Copy each line in the data that includes the word "wrapped".

Dataset items
━━━━━━━━━━━━━━━━

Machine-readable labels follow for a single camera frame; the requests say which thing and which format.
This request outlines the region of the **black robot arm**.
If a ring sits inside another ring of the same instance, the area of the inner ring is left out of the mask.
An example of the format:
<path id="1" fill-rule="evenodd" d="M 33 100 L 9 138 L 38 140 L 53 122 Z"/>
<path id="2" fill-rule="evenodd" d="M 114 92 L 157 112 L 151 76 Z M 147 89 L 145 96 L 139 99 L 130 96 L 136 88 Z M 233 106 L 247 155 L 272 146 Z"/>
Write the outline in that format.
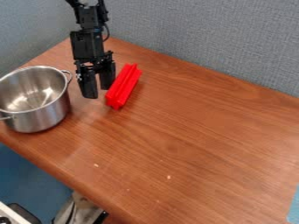
<path id="1" fill-rule="evenodd" d="M 113 52 L 104 50 L 109 38 L 108 10 L 104 0 L 86 6 L 80 0 L 64 0 L 73 9 L 77 31 L 69 33 L 69 42 L 76 65 L 76 79 L 81 95 L 98 98 L 98 89 L 108 90 L 116 79 Z"/>

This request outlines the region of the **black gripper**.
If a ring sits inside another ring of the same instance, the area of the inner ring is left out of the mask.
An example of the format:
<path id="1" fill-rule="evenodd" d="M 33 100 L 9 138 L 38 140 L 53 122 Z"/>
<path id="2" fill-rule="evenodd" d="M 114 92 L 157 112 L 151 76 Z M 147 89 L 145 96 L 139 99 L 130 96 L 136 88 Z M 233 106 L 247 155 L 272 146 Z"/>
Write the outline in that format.
<path id="1" fill-rule="evenodd" d="M 98 98 L 94 72 L 98 73 L 100 88 L 108 90 L 116 78 L 113 52 L 106 51 L 96 58 L 74 58 L 76 78 L 81 95 L 88 99 Z"/>

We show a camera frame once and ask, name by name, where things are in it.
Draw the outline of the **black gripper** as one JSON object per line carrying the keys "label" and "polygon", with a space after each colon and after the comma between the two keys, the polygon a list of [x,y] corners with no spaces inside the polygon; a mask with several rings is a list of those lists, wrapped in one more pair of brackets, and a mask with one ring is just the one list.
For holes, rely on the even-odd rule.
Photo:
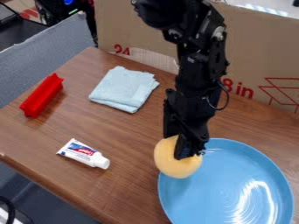
{"label": "black gripper", "polygon": [[202,156],[206,153],[206,143],[210,141],[209,120],[219,108],[221,94],[229,94],[223,83],[209,85],[201,92],[190,96],[169,88],[163,102],[163,137],[174,139],[174,158],[182,160]]}

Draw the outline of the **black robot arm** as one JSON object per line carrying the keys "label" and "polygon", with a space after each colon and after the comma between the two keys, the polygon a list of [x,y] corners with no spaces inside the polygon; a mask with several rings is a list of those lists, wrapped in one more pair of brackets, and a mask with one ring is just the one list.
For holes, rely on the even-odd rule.
{"label": "black robot arm", "polygon": [[209,120],[223,110],[226,89],[227,26],[225,17],[207,0],[131,0],[145,23],[161,30],[177,45],[179,74],[175,88],[166,90],[163,136],[177,137],[173,156],[199,156],[210,141]]}

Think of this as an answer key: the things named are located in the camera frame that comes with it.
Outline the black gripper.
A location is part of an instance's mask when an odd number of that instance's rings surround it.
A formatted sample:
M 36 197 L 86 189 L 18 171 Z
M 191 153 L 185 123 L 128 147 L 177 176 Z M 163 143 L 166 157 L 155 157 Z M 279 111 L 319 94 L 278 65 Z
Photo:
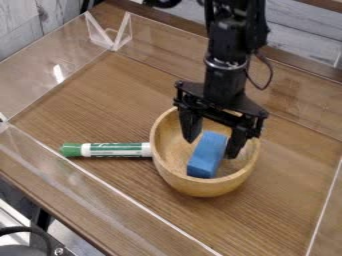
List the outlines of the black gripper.
M 183 138 L 193 143 L 202 131 L 205 118 L 233 129 L 226 157 L 235 159 L 247 138 L 259 137 L 269 112 L 246 94 L 250 58 L 242 62 L 223 62 L 205 57 L 205 82 L 175 83 L 174 106 L 179 111 Z

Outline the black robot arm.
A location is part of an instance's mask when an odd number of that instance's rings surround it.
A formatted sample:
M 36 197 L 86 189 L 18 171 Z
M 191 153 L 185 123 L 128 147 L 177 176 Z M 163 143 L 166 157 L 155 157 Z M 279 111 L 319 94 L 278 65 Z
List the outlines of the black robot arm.
M 202 83 L 178 81 L 174 105 L 182 135 L 193 142 L 210 119 L 231 129 L 225 156 L 234 159 L 261 136 L 267 110 L 247 96 L 251 58 L 267 43 L 266 0 L 205 0 L 209 46 Z

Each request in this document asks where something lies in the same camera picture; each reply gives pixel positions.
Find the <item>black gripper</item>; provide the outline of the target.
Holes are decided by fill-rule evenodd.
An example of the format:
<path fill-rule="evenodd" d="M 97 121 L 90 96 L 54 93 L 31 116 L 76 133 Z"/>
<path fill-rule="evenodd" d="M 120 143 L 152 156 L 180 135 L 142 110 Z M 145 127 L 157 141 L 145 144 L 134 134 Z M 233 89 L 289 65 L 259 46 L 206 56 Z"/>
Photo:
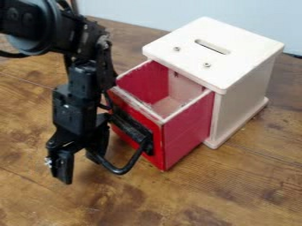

━━━━━━━━━━━━━━━━

## Reply:
Draw the outline of the **black gripper** as one JSON object per line carrying the keys "label" and "polygon", with a space after each colon and after the comma between the two keys, the polygon a list of [x,y] corners with no spaces inside the polygon; a mask with several rings is a list of those lists, wrapped in one more pair of brackets, and a mask with one ring is just the one list.
Draw the outline of the **black robot arm** as one JSON object per line carrying the keys "label" and "polygon", with a space after each colon and after the comma between the two keys, the polygon a list of [x,y] corners with no spaces inside the polygon; a mask with several rings is a list of those lists, wrapped in one more pair of brackets, and a mask with one ring is just the one list.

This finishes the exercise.